Gegen 23.00 Uhr war das Abenteuer dann auch –leider- beendet und mein Weg führte mich zurück zu den Rundenaushängen. Hier sah es leider wieder einmal sehr „übersichtlich“ aus, aber dagegen hilft ja bekanntlich ein altes Hausmittel: Die „Ich suche mir meine Runde selber zusammen“-Methode (besonders beim Rat Con das einzige Mittel, um irgend wann einmal zum Spielen zu kommen…). Schnell wurden ein paar Leute angesprochen und Minuten später fand ich mich in der Shadowrun-Runde eines gewissen Markus (Marcus?) wieder. Mit von der Partie waren außerdem noch zwei andere Typen, die bis auf ihre Bundeswehr-Treter eigentlich recht cool drauf waren und Lili, die kurzerhand mitgeschleift wurde. Wir spielten dabei Shadowrunner, die von Green War den Auftrag bekamen, in einem Kaufhaus ein Tonband über die Lautsprecher laufen zu lassen, in denen von gemordeten Robbenbabies und so die Rede war. Diese Aufgabe lösten wir auch mit ein wenig Grips und vor allem einer gehörigen Portion Humor. Auch wenn „Karl Ranseier, der erfolgsloseste Shadowrunner aller Zeiten“ letzten Endes doch nicht mitspielte, hatte unsere Gruppe um einen penetranten Anwalt, einen tumben Troll, einen nicht ganz stubenreinen Zwerg und meinen Damenschuhliebhabenden Elfen einige vergnügliche Stunden.
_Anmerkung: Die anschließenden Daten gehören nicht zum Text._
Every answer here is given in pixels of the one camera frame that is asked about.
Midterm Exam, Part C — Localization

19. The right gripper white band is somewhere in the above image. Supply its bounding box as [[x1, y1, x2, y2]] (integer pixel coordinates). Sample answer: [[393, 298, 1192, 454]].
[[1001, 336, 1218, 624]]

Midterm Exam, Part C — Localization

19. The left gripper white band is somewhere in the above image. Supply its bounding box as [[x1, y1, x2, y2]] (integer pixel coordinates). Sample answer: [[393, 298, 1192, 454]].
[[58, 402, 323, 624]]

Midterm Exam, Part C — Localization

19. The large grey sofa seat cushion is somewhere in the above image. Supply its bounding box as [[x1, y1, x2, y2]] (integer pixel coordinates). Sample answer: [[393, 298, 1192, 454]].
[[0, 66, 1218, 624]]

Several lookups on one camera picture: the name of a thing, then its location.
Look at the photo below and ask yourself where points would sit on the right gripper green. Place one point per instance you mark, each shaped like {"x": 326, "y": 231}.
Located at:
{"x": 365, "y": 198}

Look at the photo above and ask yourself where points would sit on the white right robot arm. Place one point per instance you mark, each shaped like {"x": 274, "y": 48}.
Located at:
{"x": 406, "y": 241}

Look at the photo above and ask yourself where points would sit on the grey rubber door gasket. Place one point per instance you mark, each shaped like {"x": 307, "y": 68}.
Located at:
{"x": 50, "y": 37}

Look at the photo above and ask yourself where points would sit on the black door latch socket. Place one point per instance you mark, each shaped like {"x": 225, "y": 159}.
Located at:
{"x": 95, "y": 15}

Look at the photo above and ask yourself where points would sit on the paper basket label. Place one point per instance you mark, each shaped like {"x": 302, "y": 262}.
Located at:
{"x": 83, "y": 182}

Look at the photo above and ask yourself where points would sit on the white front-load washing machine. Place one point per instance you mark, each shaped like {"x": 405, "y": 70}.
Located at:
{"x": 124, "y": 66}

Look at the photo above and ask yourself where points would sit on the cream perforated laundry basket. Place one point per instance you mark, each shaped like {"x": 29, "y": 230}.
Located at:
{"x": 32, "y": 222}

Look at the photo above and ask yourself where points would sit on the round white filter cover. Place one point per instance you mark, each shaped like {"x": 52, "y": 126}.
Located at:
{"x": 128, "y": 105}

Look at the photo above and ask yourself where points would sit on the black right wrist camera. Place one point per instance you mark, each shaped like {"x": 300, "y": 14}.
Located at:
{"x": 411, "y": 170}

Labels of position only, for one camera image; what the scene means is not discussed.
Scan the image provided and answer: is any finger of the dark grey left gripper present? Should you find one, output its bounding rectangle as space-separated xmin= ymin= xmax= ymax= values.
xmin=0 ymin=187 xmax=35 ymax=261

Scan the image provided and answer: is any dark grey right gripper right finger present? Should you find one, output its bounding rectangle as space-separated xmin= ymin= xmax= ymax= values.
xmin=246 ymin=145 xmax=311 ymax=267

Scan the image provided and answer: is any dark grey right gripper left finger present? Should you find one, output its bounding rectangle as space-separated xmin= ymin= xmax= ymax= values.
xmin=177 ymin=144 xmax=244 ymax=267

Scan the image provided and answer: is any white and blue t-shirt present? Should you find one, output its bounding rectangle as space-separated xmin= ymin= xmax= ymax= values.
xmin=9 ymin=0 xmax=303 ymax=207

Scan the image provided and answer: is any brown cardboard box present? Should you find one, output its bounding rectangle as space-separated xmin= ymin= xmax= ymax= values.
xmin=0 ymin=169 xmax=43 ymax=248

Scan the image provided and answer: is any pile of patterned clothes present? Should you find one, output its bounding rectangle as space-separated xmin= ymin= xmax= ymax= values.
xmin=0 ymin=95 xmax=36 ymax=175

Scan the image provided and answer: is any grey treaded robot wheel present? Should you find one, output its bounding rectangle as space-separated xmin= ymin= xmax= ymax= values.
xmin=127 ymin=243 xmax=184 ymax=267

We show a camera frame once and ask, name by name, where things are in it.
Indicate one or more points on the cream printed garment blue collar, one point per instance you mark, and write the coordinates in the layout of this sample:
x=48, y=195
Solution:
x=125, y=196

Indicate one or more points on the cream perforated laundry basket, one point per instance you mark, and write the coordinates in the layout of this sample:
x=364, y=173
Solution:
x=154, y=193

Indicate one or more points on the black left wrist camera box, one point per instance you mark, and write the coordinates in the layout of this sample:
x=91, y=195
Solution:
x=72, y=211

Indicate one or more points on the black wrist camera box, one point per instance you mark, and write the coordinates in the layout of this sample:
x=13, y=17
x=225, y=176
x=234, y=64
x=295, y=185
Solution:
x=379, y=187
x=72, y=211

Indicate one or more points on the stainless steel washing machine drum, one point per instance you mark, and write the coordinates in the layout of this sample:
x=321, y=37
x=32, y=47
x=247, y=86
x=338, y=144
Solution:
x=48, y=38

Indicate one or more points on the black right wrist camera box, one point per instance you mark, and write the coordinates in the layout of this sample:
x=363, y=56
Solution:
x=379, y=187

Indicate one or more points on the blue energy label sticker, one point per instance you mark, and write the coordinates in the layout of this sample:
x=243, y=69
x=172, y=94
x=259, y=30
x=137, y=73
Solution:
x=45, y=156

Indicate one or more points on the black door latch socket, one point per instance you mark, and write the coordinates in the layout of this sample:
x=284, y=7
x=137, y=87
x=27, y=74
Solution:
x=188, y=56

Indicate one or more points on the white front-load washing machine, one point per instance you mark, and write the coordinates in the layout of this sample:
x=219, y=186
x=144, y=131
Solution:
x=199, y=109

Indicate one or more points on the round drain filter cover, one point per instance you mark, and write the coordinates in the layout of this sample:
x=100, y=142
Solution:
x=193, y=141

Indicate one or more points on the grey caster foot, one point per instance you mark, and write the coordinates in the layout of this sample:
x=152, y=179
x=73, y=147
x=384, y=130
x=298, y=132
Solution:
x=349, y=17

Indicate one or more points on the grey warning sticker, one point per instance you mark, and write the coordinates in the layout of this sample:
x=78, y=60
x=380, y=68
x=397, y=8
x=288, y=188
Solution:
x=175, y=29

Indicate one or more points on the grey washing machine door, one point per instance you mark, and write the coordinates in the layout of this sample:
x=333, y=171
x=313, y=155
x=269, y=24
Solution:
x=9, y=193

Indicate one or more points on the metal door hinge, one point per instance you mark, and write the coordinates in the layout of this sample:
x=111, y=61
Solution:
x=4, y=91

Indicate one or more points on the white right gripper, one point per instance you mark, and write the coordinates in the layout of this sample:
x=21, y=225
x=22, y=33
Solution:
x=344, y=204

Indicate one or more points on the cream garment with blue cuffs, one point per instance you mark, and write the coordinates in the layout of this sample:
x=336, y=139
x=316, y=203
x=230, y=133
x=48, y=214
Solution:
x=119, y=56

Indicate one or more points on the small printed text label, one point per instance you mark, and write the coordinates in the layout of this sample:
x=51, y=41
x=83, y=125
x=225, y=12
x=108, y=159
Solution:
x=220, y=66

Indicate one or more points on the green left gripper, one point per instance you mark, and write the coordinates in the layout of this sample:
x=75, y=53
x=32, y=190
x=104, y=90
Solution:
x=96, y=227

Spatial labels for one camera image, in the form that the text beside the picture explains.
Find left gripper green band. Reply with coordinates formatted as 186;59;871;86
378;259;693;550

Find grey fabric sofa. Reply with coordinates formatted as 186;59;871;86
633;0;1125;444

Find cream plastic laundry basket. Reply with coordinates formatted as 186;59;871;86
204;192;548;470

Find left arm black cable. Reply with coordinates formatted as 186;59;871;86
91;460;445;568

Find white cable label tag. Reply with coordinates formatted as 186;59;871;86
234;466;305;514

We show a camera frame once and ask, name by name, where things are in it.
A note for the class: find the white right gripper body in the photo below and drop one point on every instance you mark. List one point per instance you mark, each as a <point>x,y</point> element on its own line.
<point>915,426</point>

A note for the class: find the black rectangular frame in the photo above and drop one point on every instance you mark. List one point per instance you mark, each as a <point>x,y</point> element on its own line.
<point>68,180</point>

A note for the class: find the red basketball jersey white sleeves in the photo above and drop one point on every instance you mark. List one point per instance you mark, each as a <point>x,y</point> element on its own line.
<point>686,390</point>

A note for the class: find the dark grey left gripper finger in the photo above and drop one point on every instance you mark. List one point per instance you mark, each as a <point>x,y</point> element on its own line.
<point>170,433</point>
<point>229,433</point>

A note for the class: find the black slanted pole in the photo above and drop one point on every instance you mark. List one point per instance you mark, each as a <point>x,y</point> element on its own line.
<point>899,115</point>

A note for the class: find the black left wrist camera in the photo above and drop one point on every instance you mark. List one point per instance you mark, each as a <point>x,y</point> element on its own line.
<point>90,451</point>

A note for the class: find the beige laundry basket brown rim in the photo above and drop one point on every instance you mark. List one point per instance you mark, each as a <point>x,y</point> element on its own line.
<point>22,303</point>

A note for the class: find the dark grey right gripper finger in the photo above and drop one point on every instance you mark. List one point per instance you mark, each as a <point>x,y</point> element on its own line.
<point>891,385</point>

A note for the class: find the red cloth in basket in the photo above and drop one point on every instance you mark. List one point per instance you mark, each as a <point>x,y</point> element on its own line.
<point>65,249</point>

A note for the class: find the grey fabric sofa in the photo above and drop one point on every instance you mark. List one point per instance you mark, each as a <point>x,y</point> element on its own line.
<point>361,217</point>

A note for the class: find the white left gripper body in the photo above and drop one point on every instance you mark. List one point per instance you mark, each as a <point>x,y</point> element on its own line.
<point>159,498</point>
Eine Runde, die neben ein paar Karmapunkten vor allem eines brachte: Gute Unterhaltung.

Es war nun also gegen 3.00 Uhr nachts und ich machte mir irgendwie die Hoffnung, noch eine Bahn in Richtung Tornesch bekommen zu können. Während Lili also ihren Schlafsack ausrollte und Mona und Mirko bereits früher gegangen waren, eilte ich zum Bahnhof, um besagte Bahn noch zu bekommen. Das sollte sich aber als gnadenlose Fehleinschätzung erweisen, da dieser Zug leider nur wochentags fährt. Da ich aber auch nicht mehr extra zur Convention zurückfahren wollte, schaute ich noch einmal kurz auf dem Kiez nach dem Rechten. Und, ihr könnt beruhigt sein: Alles beim alten da.

Irgendwann gegen 6.00 Uhr kam ich dann doch irgendwie nach Pinneberg, von wo aus ich mit dem Taxi nach hause fuhr. Dabei erwischte ich leider einen äußerst geschwätzigen Taxifahrer, der unbedingt Konversation betreiben wollte: „Und, wo kommst du jetzt her? Feiern auf’m Kiez?“ – „Klar“, antwortete ich, „heute war Götterspeiseabend in Uschis Swingerclub“.

Glaubt mir: Das war die einfachere Antwort als „Ich war heute auf’m Adventure Con des SDNV und habe Cthulhu gespielt.“ Weniger Erklärungen, weit weniger.
In diesem Sinne: Die Convention hat mir sehr viel Spaß gemacht – wir sehen uns also wieder in Uschis… äh… beim Adventure Con 2006!